The seven notes that start Taxi create a pulse between the major and minor chords, shifting the feeling back and forth from the bright, happy feel of the major chord, seamlessly into the sadness of the minor 7th. Bittersweet is what I hear, and indeed, permeates Harry’s tale of unexpectedly meeting his long ago lover.

It was raining hard in ‘Frisco,
I needed one more fare to make my night.
A lady up ahead waved to flag me down,
She got in at the light.

Oh, where you going to, my lady blue,
It’s a shame you ruined your gown in the rain.
She just looked out the window, and said
“Sixteen Parkside Lane”.

Something about her was familiar
I could swear I’d seen her face before,
But she said, “I’m sure you’re mistaken”
And she didn’t say anything more.

It took a while, but she looked in the mirror,
And she glanced at the license for my name.
A smile seemed to come to her slowly,
It was a sad smile, just the same.
And she said, “How are you Harry?”
I said, “How are you Sue?
Through the too many miles
and the too little smiles
I still remember you.”

The first verse indicates the necessity of the ride and “one more fare.” Mobility then is the theme, with the vehicle in this case being the work of a taxi driver. Lady blue herself, seems a mix of bittersweet, beautifully dressed in a gown now ruined in the rain. She doesn’t notice Harry, but he recognizes her.
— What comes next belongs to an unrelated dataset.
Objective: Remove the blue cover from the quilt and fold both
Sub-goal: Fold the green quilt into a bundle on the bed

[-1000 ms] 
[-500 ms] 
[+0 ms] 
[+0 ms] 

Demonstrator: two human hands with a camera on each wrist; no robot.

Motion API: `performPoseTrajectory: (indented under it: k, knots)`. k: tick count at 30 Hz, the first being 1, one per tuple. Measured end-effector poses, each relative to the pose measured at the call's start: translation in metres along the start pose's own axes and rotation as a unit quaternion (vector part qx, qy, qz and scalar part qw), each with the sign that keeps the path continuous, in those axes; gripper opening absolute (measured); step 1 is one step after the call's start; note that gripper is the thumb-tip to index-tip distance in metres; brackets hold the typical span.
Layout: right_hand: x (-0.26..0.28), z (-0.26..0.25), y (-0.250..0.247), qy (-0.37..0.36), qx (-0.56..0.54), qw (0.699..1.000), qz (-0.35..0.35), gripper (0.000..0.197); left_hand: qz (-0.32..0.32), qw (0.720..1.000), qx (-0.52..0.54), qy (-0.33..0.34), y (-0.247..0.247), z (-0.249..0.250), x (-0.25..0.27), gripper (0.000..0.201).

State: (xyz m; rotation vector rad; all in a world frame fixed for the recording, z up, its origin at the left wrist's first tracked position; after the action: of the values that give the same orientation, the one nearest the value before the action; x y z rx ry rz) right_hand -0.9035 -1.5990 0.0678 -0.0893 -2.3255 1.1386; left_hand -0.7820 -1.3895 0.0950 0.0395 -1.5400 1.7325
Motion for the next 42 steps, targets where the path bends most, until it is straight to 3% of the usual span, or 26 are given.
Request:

At first she denies any connection, but when she sees his reflection in the mirror, she smiles, but again, it’s sad.

It was somewhere in a fairy tale,
I used to take her home in my car.
We learned about love in the back of the Dodge,
The lesson hadn’t gone too far.
You see, she was gonna be an actress,
And I was gonna learn to fly.
She took off to find the footlights,
And I took off to find the sky.

“NYC Taxi in motion” by The Wordsmith – Own work. Licensed under CC BY-SA 3.0 via Wikimedia Commons

A fairy tale, yes. We’re now in a story where the significance changes from my personal past, to the mythological, where what matters to soul and one’s fate is now in play. The memories of the past may have happened, but the story moves us outside of time and into Kairos, or eternal time.

The lyric tells us of where the relationship diverges, through dreams and desires for what one wants to be. By necessity one must follow their path, in Harry’s case it’s through “flying,” an action or movement of oneself, which mythologically may be understood as transcendence. But Sue also seeks a form of transcendence by abandoning or transcending her identity through acting.

From here, the song moves to an interlude where Harry reflects on something deeply personal and I think quite profound.

Oh, I’ve got something inside me,
To drive a princess blind.
There’s a wild man, wizard,
He’s hiding in me, illuminating my mind.
Oh, I’ve got something inside me,
Not what my life’s about,
Cause I’ve been letting my outside tide me,
Over ’till my time, runs out.

The drive perhaps leads him to know a part of himself that is autonomous and essential, which keep him “driving the princess blind.” Sue, and other feminine figures in his life, cannot see. Can they not see him, and does he not relate enough to know what they see? Is he trying to make sense of what it is that drives him so?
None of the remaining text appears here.